The Police Officer Said He Will Go Easy On Me If I Cooperate. Is That True?
Not necessarily and not usually. This is usually another deceptive technique used by law enforcement to get you to do what they want and give up your rights. If you find yourself in this situation, you should immediately exercise your right to remain silent and your right to an attorney. Often times, it is not within the officer’s authority to “go easy on you,” as that is the authority of the prosecutor who will be assigned to your case.
The Police Are At My Home. What Should I Do?
This can be a very stressful situation for most people, especially if they don’t know their rights or think they know their rights but are mistaken. Basically, if police come to your home, you do not have to let them in unless they have a search warrant or an arrest warrant for a person they have reason to believe is inside. If they do not have a warrant, you can verbally refuse to let them enter or just not answer the door. If the police do enter without your consent, remember to remain calm and do not run or attempt to physically block their entrance. If the police search your house illegally, just remember that any items found can be suppressed at a later time in court by your attorney. If you do allow the police to enter and search, then the search becomes legal even if the police did not otherwise have a lawful basis to do the search.
If the police have a warrant to search or make an arrest, ask the officer to slip the warrant under the door or hold it up to the window so you can inspect it. A search warrant allows police to enter the address listed on the warrant and perform a search. However, officers can only search the areas of the home listed in the warrant and in locations where the items listed in the warrant could be found. For example, if the search warrant allows the police to search for a handgun, the police are not permitted to search your computer files or to open a pill bottle that is too small to store a gun. An arrest warrant allows police to enter the home if they believe the person is inside.
Regardless of whether the officers have a warrant, you have the right to remain silent and should do so. Please do not speak to the police until you have your lawyer present.
If you believe that you or a loved one are under investigation for a crime or may come under investigation, please call Sahn Law Firm – Attorneys at Law for a free consultation to see how we can help.
I Was Asked To Come Down To The Police Station Regarding An Incident. What Should I Do?
The best thing for you to do at this point is to call an experienced, skilled criminal defense lawyer. They will usually be able to find out a lot more about what is actually going on and then advise you accordingly. You may think you are helping yourself by just complying and going to the station cold, but this can often lead to you being caught off-guard, saying something you did not mean, or worse, confessing to a crime.
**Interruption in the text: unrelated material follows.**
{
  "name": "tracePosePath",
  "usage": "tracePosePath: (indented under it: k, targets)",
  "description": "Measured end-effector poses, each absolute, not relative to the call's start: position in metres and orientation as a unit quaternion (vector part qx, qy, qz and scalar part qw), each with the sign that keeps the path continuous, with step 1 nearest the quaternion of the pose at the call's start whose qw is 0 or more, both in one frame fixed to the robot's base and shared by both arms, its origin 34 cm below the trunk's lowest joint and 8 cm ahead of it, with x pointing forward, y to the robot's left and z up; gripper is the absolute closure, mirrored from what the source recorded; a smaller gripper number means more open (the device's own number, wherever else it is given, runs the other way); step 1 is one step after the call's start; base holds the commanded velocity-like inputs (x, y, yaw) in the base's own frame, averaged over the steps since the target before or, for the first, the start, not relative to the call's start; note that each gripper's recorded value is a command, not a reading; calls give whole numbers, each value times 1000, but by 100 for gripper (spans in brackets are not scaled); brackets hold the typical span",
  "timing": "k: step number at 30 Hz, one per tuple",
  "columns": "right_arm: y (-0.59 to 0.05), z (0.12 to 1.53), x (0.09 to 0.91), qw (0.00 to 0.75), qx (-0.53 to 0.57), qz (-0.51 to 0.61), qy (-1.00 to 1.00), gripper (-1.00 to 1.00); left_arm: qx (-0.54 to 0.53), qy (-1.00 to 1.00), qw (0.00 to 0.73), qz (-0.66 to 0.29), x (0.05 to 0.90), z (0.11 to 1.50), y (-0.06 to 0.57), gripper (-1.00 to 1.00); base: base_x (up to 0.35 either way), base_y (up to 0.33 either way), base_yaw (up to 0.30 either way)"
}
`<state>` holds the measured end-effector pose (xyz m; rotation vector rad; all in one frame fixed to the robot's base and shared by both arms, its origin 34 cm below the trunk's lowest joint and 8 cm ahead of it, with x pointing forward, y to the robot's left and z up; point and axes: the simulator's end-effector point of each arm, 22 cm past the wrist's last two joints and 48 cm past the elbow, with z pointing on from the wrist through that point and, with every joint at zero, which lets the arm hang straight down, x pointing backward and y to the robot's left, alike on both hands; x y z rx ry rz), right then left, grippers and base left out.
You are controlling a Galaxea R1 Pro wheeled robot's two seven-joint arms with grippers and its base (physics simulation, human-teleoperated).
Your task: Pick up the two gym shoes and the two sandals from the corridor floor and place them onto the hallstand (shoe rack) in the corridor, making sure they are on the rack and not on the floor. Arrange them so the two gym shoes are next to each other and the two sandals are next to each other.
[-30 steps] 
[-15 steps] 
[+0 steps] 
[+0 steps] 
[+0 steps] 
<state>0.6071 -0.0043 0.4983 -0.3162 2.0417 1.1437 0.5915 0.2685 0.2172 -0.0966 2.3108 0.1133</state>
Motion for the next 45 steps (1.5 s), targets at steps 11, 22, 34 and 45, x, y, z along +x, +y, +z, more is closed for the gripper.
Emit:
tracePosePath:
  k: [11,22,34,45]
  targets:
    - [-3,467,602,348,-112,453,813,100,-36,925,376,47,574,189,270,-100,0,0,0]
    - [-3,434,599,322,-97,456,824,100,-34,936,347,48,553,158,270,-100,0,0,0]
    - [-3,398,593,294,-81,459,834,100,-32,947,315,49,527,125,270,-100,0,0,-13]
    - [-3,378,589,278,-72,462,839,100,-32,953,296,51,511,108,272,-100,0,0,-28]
When Do I Have To Show ID When Encountering Police?
In the United States (and in South Carolina), there is no law requiring citizens to carry identification of any kind. The only time you would be required to carry an ID is if you are driving a vehicle or a passenger on a commercial airline. In these situations, you would have to show ID when asked by police or else risk arrest.
I Was Stopped By Police. Can Police Order Me Out Of A Car?
Yes, during a legitimate traffic stop, police may order the driver and any passengers out of the vehicle. This rule is intended to protect officers’ safety, but it’s often used for investigatory purposes.
Police who order you out of the vehicle probably suspect you of criminal activity, so be prepared for a pat down and maybe a search request. Remember, you do not have to consent to a search of your vehicle. If you do consent, then the search will be considered legal
I Was The Passenger In A Vehicle Stopped By Police. What Are My Rights During A Stop?
Generally, passengers have identical rights as the driver during a traffic stop. This includes:
- The right to be free from unreasonable or illegal searches by law enforcement.
- The right to remain silent and not answer questions by the police.
- The right to challenge the legality of the stop in court.
- The right to challenge the legality of any search after the stop in court.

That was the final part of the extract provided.